▸ **The task**
Exclude images; transcribe the rest of the data exactly.
[Collected material — start]
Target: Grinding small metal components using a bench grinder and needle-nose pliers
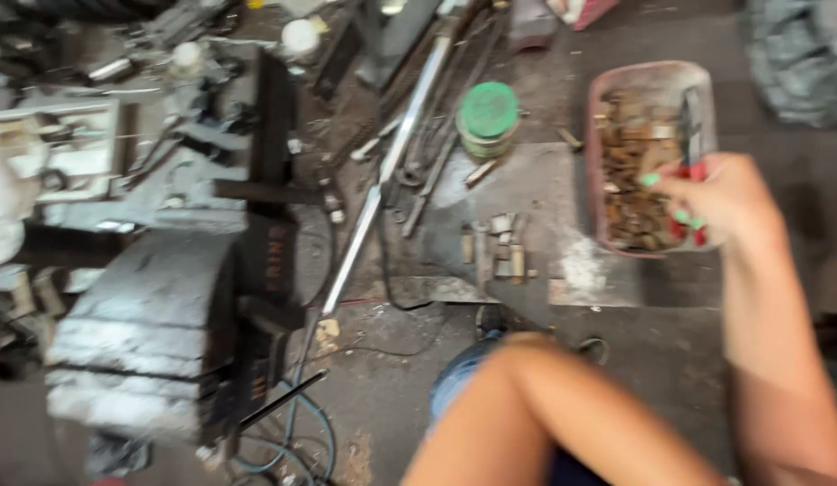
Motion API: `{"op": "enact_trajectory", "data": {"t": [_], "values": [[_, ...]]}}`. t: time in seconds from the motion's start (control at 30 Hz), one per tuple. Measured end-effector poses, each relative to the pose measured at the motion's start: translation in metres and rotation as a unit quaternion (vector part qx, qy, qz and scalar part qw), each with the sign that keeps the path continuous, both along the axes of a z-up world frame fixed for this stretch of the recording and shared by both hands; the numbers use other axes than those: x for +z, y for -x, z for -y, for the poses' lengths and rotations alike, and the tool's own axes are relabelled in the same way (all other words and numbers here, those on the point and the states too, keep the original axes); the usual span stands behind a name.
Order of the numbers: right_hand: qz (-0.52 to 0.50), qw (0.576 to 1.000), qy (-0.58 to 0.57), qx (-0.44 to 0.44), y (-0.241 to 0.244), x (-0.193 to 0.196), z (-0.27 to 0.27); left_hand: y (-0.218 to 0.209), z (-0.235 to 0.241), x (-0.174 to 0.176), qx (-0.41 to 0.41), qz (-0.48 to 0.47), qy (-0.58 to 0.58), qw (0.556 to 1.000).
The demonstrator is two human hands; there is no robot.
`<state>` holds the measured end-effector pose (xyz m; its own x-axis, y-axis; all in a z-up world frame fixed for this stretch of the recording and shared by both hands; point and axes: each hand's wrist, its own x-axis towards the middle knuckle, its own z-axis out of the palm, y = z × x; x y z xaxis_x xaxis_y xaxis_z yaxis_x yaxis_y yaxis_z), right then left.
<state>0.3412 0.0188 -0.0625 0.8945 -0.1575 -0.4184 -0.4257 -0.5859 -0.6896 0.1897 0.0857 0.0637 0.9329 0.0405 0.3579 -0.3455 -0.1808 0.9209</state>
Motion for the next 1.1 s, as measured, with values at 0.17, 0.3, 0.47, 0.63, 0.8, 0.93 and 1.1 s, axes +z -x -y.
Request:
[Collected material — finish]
▸ **Exercise solution**
Target: Grinding small metal components using a bench grinder and needle-nose pliers
Motion API: `{"op": "enact_trajectory", "data": {"t": [_], "values": [[_, ...]]}}`. t: time in seconds from the motion's start (control at 30 Hz), one per tuple. Measured end-effector poses, each relative to the pose measured at the motion's start: translation in metres and rotation as a unit quaternion (vector part qx, qy, qz and scalar part qw), each with the sign that keeps the path continuous, both along the axes of a z-up world frame fixed for this stretch of the recording and shared by both hands; the numbers use other axes than those: x for +z, y for -x, z for -y, for the poses' lengths and rotations alike, and the tool's own axes are relabelled in the same way (all other words and numbers here, those on the point and the states too, keep the original axes); the usual span stands behind a name.
Order of the numbers: right_hand: qz (-0.52 to 0.50), qw (0.576 to 1.000), qy (-0.58 to 0.57), qx (-0.44 to 0.44), y (-0.241 to 0.244), x (-0.193 to 0.196), z (-0.27 to 0.27); left_hand: y (-0.218 to 0.209), z (-0.235 to 0.241), x (-0.174 to 0.176), qx (-0.41 to 0.41), qz (-0.48 to 0.47), qy (-0.58 to 0.58), qw (0.556 to 1.000).
The demonstrator is two human hands; there is no robot.
`<state>` holds the measured end-effector pose (xyz m; its own x-axis, y-axis; all in a z-up world frame fixed for this stretch of the recording and shared by both hands; point and axes: each hand's wrist, its own x-axis towards the middle knuckle, its own z-axis out of the palm, y = z × x; x y z xaxis_x xaxis_y xaxis_z yaxis_x yaxis_y yaxis_z), right then left.
<state>0.3412 0.0188 -0.0625 0.8945 -0.1575 -0.4184 -0.4257 -0.5859 -0.6896 0.1897 0.0857 0.0637 0.9329 0.0405 0.3579 -0.3455 -0.1808 0.9209</state>
Motion for the next 1.1 s, as measured, with values at 0.17, 0.3, 0.47, 0.63, 0.8, 0.93 and 1.1 s, axes +z -x -y.
Request:

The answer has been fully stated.